:: YOUR ASSIGNMENT ::
Your answer must be every line of the data below that holds the string "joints", copied exactly.

:: DATA EXCERPT ::

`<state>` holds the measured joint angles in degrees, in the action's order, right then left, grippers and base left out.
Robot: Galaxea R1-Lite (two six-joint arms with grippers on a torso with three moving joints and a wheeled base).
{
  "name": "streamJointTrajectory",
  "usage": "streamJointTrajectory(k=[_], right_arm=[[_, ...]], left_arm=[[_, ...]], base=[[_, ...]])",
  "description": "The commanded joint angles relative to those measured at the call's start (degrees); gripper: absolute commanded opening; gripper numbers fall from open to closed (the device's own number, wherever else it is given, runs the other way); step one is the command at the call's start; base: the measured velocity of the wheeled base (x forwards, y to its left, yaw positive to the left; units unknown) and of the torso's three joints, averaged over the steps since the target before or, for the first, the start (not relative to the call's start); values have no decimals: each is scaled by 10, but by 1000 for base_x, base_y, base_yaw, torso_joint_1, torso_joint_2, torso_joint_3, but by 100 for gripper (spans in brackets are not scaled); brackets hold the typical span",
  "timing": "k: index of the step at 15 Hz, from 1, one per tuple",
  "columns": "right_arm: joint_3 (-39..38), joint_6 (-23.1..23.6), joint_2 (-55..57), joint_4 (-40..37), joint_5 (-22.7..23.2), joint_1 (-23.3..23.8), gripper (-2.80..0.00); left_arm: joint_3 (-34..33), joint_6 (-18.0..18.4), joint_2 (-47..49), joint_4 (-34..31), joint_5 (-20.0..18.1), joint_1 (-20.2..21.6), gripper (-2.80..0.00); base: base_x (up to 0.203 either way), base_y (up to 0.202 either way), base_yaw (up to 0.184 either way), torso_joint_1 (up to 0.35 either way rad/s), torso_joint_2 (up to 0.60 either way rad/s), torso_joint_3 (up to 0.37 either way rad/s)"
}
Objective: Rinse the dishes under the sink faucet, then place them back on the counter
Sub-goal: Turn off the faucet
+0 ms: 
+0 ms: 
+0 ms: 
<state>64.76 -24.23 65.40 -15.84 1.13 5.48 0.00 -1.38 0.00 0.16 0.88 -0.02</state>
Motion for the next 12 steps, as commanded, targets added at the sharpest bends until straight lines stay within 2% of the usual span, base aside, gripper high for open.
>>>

:: TASK RESULT ::
Robot: Galaxea R1-Lite (two six-joint arms with grippers on a torso with three moving joints and a wheeled base).
  "description": "The commanded joint angles relative to those measured at the call's start (degrees); gripper: absolute commanded opening; gripper numbers fall from open to closed (the device's own number, wherever else it is given, runs the other way); step one is the command at the call's start; base: the measured velocity of the wheeled base (x forwards, y to its left, yaw positive to the left; units unknown) and of the torso's three joints, averaged over the steps since the target before or, for the first, the start (not relative to the call's start); values have no decimals: each is scaled by 10, but by 1000 for base_x, base_y, base_yaw, torso_joint_1, torso_joint_2, torso_joint_3, but by 100 for gripper (spans in brackets are not scaled); brackets hold the typical span",

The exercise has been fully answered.